I suggest to use LaTeX for this purpose. It is known that dvi file,
that LaTeX produce contains information about bounding boxes of all
the characters. And it is easy to print dvi file on printer or to
render it into tiff file (using dvips + ghostscript). After that it is
relatively easy to find the correspondence between the bounding boxes
of symbols in dvi file and the bounding boxes of symbols in tif file
found by tesseract, and this can be done automatically, even if some
small distortion was introduced into tif file in printing-scanning-
tesseracting process. I have written perl scripts to do the job.
Besides, modern distributions of LaTeX, such as tetex has a decent
support of different languages, so this automation can be useful for
many people attempting to train tesseract.
Do you think this may be useful? I can post the perl files but I'm
lazy to write instructions for them if you decide that all this is
nonsence.
The MiKTeX project is an excellent Latex for M$ Windows. Whether it
supports Kannada, I don't know.
Whether this project is user friendly enough I do not know.

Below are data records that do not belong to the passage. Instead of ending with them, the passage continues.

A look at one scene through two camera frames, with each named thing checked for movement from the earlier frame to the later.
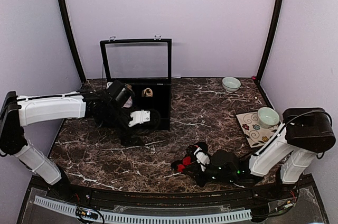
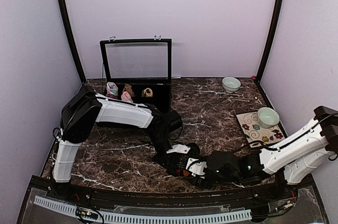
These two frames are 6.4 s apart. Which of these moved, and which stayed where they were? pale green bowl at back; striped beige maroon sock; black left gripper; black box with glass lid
Moved: black left gripper
Stayed: pale green bowl at back; black box with glass lid; striped beige maroon sock
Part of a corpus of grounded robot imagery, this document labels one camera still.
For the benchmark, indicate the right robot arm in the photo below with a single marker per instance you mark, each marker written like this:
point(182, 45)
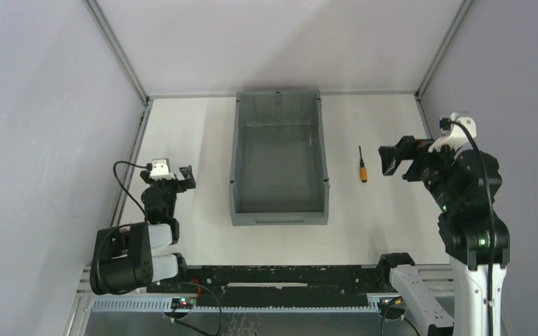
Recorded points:
point(462, 181)

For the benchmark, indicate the orange handled screwdriver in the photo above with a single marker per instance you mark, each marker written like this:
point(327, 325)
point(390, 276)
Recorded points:
point(362, 169)

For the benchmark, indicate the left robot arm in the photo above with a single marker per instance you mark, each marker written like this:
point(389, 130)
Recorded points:
point(123, 258)

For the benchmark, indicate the grey plastic storage bin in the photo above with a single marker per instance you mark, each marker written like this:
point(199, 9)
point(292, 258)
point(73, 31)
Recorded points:
point(278, 173)

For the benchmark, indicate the grey slotted cable duct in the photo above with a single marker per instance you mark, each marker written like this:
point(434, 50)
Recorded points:
point(163, 304)

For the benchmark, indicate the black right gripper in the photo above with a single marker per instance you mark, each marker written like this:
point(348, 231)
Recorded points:
point(410, 159)

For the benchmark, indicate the small circuit board with leds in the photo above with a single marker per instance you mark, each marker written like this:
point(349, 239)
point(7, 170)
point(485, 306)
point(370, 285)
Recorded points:
point(182, 303)

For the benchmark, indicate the aluminium frame front rail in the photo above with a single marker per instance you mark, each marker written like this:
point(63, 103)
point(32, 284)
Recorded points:
point(332, 288)

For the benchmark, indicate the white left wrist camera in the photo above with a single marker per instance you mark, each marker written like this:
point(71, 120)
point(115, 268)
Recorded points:
point(159, 169)

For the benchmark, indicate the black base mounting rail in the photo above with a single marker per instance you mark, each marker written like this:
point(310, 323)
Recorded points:
point(307, 286)

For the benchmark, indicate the left aluminium frame profile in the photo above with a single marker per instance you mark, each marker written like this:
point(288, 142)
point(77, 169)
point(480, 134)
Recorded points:
point(104, 26)

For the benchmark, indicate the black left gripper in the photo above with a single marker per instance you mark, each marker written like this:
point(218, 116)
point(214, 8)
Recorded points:
point(174, 183)

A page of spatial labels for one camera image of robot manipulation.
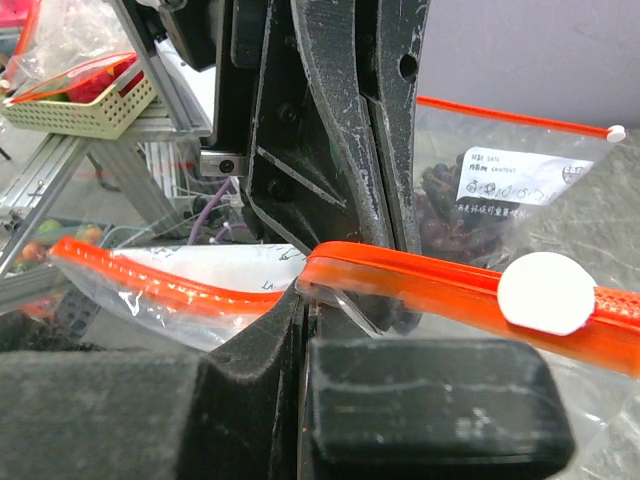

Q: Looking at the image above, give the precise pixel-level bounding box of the dark red grape bunch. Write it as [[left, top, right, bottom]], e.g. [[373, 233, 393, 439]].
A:
[[414, 156, 511, 266]]

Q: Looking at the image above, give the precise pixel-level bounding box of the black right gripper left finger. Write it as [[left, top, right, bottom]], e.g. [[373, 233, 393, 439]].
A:
[[1, 290, 305, 479]]

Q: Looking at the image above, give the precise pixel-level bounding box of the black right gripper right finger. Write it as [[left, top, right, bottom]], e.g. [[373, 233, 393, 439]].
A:
[[299, 305, 575, 479]]

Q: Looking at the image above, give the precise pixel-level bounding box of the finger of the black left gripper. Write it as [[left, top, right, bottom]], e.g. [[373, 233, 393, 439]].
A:
[[355, 0, 430, 254]]

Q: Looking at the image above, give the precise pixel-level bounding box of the beige perforated basket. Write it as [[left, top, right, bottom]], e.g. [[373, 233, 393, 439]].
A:
[[1, 52, 156, 140]]

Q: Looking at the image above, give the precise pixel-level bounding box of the clear orange-zip bag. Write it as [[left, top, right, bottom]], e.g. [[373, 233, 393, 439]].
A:
[[47, 234, 640, 480], [413, 96, 627, 268]]

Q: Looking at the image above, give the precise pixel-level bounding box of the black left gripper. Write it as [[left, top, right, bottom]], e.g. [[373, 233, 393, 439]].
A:
[[114, 0, 396, 256]]

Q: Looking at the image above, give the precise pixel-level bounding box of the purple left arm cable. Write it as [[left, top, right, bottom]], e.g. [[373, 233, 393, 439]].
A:
[[184, 177, 251, 246]]

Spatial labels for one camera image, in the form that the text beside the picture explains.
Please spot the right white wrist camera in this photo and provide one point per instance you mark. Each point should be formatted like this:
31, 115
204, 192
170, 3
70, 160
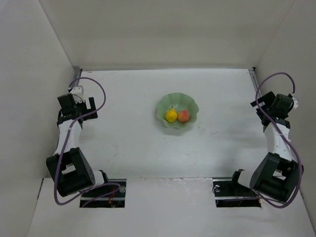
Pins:
295, 103

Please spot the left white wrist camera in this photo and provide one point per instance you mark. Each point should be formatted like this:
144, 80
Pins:
77, 91

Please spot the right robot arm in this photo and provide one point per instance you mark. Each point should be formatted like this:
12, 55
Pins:
279, 188

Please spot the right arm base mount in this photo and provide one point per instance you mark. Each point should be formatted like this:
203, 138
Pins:
229, 194

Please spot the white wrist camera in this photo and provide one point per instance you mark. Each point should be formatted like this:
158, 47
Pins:
77, 91
295, 103

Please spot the aluminium table rail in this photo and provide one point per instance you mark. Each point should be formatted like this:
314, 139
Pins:
77, 72
278, 158

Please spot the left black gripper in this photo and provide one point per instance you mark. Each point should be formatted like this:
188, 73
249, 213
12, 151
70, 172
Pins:
87, 113

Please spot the red orange fake peach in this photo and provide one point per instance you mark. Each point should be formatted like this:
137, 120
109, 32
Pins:
183, 116

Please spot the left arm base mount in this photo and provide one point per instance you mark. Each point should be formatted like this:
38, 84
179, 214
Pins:
109, 196

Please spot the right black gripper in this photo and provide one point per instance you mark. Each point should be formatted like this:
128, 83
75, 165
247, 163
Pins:
262, 106

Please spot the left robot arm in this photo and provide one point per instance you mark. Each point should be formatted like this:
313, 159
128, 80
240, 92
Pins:
74, 172

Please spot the green wavy fruit bowl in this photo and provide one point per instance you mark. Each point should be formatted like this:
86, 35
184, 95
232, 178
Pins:
178, 102

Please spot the right aluminium table rail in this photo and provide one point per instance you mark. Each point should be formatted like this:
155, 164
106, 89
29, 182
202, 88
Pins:
278, 158

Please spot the left aluminium table rail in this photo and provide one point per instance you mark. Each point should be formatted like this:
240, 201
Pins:
77, 72

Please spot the yellow fake pear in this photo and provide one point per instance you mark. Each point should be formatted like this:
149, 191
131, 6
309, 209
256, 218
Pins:
171, 115

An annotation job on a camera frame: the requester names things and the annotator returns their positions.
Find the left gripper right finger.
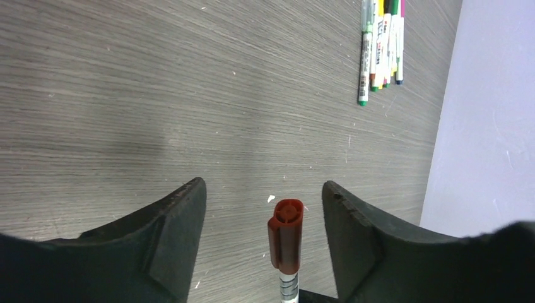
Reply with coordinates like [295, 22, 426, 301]
[322, 181, 534, 302]

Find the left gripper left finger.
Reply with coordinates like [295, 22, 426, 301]
[1, 177, 207, 302]

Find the blue-end marker pen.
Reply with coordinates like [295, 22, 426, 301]
[267, 199, 305, 303]

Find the green-end marker pen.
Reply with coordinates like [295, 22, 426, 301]
[358, 0, 374, 106]

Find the red-brown pen cap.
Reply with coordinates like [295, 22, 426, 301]
[267, 199, 304, 275]

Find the teal marker pen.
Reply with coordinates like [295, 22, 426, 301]
[396, 13, 404, 85]

The problem is that one need to write an encoding translation
procedure to be able to translate symbols from TeX internal font
encoding into unicode. That may require some programming skill and
some moderate amount of research.
On Oct 24, 2:20 am, "74yrs old" <withblessi...@gmail.com> wrote:
> I want to automate training as suggested by begemotv2718. It will be
> appreciated if suitable
> program is available. I am not a programmer.
>
> On 10/24/07, Jeffrey Ratcliffe <jeffrey.ratcli...@gmail.com> wrote:
b) You prepare training text (using transliteration) and process it
with itrans and latex. You get at this stage a .dvi file that is
typeseted in kannada language and contains (in a cryptic form) all the
information about the character boxes of your text. You extract this
information using my perl script
dvitype <file.dvi>| perl script1.pl > file.texbox
c) You produce training image for tesseract. You can do this
electronically using dvips + ghostscript
dvips -o <ps.file> <dvi.file>
gs -r300x300 -dNOPAUSE -sOutputFile=<file.tif> -sDEVICE=tiffg4
<ps.file>
or by printing dvi file on printer and then scanning it.

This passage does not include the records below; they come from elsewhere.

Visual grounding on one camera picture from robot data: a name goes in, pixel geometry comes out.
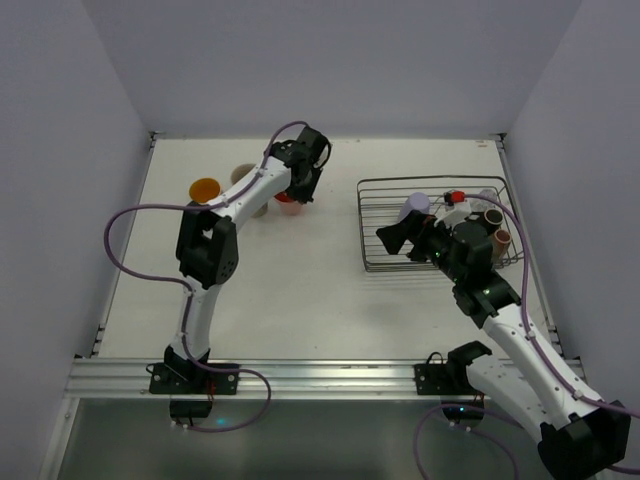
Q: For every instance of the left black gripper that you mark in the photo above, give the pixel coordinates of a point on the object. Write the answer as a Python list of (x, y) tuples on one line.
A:
[(306, 189)]

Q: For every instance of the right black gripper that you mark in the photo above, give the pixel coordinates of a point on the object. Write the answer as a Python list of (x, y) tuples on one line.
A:
[(415, 239)]

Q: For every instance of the lavender plastic cup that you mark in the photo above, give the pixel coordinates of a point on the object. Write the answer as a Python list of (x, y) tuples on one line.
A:
[(417, 201)]

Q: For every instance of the pink plastic cup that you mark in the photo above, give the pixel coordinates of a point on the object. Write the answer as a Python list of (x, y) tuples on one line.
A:
[(287, 205)]

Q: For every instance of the beige patterned mug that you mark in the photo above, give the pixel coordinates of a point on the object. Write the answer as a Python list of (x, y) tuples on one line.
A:
[(238, 174)]

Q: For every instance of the tan patterned mug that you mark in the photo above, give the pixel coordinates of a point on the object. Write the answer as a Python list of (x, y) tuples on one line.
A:
[(501, 239)]

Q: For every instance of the white floral mug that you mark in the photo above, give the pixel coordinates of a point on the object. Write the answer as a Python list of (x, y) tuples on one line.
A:
[(204, 190)]

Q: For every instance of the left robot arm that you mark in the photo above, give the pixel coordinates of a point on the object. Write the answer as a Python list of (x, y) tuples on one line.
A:
[(207, 246)]

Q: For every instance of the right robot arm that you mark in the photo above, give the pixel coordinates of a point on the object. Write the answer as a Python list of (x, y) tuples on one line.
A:
[(577, 433)]

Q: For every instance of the dark brown mug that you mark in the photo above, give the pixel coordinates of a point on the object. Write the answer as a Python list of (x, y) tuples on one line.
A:
[(492, 219)]

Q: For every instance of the clear glass cup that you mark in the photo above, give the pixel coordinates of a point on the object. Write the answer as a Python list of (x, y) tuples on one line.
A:
[(490, 194)]

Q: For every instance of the right controller box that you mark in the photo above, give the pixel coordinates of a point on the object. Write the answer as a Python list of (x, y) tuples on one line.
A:
[(467, 414)]

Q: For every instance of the controller box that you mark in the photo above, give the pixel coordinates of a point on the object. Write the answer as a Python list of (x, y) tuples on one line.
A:
[(189, 411), (467, 414)]

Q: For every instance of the left controller box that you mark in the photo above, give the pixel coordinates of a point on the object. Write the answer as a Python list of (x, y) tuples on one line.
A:
[(189, 411)]

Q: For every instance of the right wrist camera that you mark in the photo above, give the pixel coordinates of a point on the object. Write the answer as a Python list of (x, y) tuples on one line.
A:
[(456, 209)]

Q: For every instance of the wire dish rack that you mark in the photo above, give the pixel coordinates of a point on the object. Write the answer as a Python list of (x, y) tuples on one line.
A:
[(379, 201)]

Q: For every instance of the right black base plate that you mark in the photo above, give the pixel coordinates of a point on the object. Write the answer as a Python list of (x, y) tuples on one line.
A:
[(442, 380)]

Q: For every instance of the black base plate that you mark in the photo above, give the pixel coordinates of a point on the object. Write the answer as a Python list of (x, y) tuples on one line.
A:
[(166, 382), (442, 380)]

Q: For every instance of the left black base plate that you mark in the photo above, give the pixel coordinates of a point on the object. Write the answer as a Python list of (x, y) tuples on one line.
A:
[(166, 382)]

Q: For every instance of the aluminium mounting rail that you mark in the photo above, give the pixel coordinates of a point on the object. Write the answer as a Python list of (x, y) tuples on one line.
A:
[(111, 378)]

You run tesseract <file.tif> <file.txt> batch.nochop makebox
You rename file.txt into file.box.
d) You produce final box file for training tesseract using my second
perl script
perl correlatebox.pl file.texbox file.box > result_file.box
My script automatically finds the correlation between the boxes in the
texbox file (produced from dvi) and the boxes recognized by tesseract.
It then replaces the correct character codes for tesseract boxes to
produce the final box file for training. It detects possible problems
like character splitting into two parts or collating of two characters
and handle them. At this stage no human intervention is necessary.
e)You run the tesseract in the training mode and follow all the
remaining steps (running mftrain, cntrain, etc., all this also does
not require human intervention and can be done with shell script).
f)You get the result and test it.
All the operations excluding the initial text file preparation (and
scanning, if you choose this option) can be automated, so that you
just run shell script named like latex-train.sh with input of single
text file and get on the exit all the tesseract files (normproto,
pffmtable, etc..) which are the results of training.
However, all this quite heavily rely on Unix operating system
environment: you need a working installation of latex, perl,
ghostscript, and you need the ability to run all this from command
line. I am not quite sure that doing all this is easy for Windows
user: although such a possibilities exists in this system, it does not
coincide with general Windows philosophy to have black-box style GUI
program that does everything.
On Oct 24, 4:32 am, "74yrs old" <withblessi...@gmail.com> wrote:
> At present I have baraha software (www.baraha.com). With help of this
> barahaIME, I have to edit the textbox generated by tesseract( i.e by typing
> in Kannada script).in Windows.
>
> It is presumed that your point is that characters(font) in text file
> generated by running "tesseract fontfile.tif fontfile batch.nochop
> makebox" does
> not agree with resembalance (identical)
> with original image characters(font) in the tiff file. your suggestion to
> automate the process with help of Latex is not clear. \Whether you mean that
> with help latex software, font image in tiff file can be copied to in the
> generated(i.e output) text file in addition to characters printed by default
> by tesseract? and if so, it is good idea.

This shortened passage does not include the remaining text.